If you were on a bummer or felt uptight there was free psychotherapy to be had. My mother was one of a group of therapists who offered free therapy at the Berkeley Free Clinic. She also organized a drop-in clinic through the City of Berkeley Mental Health Services where once a week, anyone could drop in to sit in a circle on the floor with big pillows for a group therapy session. She enlisted graduate students from the university to do their internships helping with therapy, and coaxed volunteers to offer child care. The Drop-In Clinic became a model for similar projects internationally.

If you had the bad karma to get busted, you could go to the Haight-Ashbury Legal Organization (HALO) for free representation. The offices were in the Grateful Dead house at 710 Ashbury St. headed by attorney Michael Stepanian.
On May 30, 1967 there was a benefit for HALO at Winterland. The HALO concert was the only occasion on which the major San Francisco bands, the Grateful Dead, the Jefferson Airplane, the Quicksilver Messenger Service and Big Brother and the Charlatans all appeared at the same gig.

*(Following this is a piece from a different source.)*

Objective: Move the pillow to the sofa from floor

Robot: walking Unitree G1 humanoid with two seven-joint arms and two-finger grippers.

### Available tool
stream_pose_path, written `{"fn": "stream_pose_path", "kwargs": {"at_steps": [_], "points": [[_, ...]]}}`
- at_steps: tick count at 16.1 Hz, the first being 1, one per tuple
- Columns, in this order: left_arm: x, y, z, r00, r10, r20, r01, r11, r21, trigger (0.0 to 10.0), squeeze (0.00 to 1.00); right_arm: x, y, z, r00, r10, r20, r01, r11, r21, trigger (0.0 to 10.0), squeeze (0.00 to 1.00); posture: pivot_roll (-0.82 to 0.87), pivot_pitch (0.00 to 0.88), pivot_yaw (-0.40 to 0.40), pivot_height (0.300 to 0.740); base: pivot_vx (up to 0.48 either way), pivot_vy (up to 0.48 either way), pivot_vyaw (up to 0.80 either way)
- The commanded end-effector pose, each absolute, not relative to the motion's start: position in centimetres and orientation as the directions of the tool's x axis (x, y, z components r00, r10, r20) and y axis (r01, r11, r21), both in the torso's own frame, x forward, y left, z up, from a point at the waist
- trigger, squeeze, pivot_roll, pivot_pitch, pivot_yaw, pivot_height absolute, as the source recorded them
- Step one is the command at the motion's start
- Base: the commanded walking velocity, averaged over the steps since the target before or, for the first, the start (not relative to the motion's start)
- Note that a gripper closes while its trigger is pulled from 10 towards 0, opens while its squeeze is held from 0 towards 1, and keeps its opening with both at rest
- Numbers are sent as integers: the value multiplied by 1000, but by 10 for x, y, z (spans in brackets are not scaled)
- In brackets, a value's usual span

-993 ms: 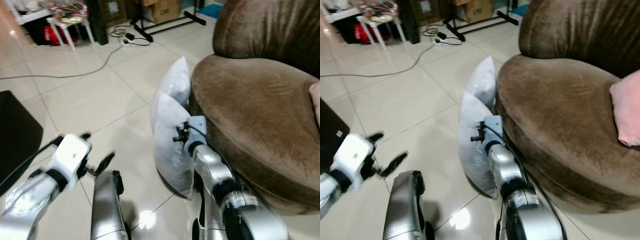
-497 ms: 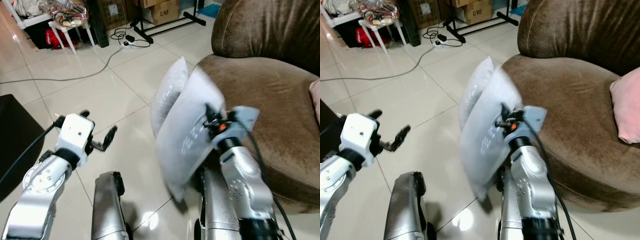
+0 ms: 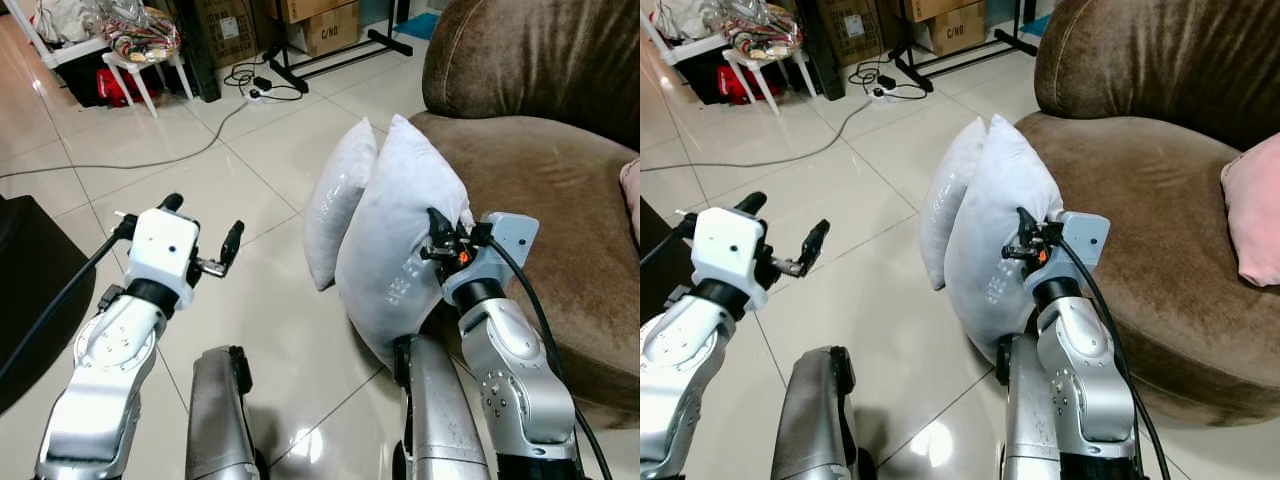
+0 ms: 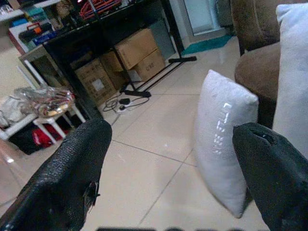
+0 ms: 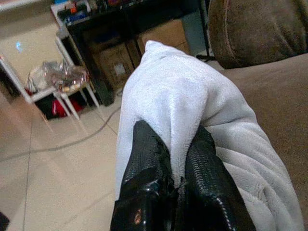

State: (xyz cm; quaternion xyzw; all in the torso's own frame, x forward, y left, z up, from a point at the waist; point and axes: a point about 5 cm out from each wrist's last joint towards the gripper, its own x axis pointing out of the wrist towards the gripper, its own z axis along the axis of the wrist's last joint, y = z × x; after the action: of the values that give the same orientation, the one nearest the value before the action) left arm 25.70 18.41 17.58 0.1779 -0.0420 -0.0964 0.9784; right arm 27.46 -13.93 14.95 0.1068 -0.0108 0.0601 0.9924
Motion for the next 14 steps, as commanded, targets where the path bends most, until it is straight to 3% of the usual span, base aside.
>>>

Transportation? All you had to do was stand by the side of that long and winding road and stick your thumb into the wind, and hippies on wheels would pick you up. They might even share a joint with you, the better to enjoy the ride. Owning a car wasn’t even too much of a hassle. A used VW cost a couple of hundred bucks, easy. A VW van could double as a crash pad, love nest, dining room, and at least once, according to Antonia Cipollina, as a recording studio for some heavy-hitting artists. “I heard a story that after a gig about eight of these guys, Jimi Hendrix, John Cipollina, a big calamity of musicians, got into a VW, the car stuffed full of musicians, and they recorded themselves playing. That tape must be around somewhere.”

Drugs were relatively cheap and freely shared. In 1966, an ounce of marijuana, called a “lid,” cost about eight to ten dollars. Kilograms, or “keys,” averaged around sixty dollars.
As time moved on and more lost souls, runaways and drug dealers showed up on the scene, many vulnerable people were plowed under in one way or another. Residents became more suspicious and less generous. As Country Joe pointed out to me, you needed to know how to take care of yourself in such a scene.
“I wasn’t that young. I’d had a lot of jobs, I’d been in the Navy for three years. In ’66 I was twenty-four years old. I’d traveled to Japan in the navy, I had a work ethic. I was experiencing the counterculture, but I knew how to take care of myself. Some of the older persons assumed positions of leadership, such as Allen Ginsberg, and Michael McClure. Stephen Gaskin [who conducted the popular discussion gathering, Monday Night Class, held at The Family Dog, and later started the commune, the Farm] was a Korean War veteran. I grew up in a left-wing family so I knew about the politics. A lot of hippies were very gullible. They didn’t have a lot of life experience. A lot of people came from sheltered, middle class families. Even Abbie Hoffman and Jerry Rubin came from conservative families and were rebelling against their parents. Some of the people ended up in cults. I was lucky.”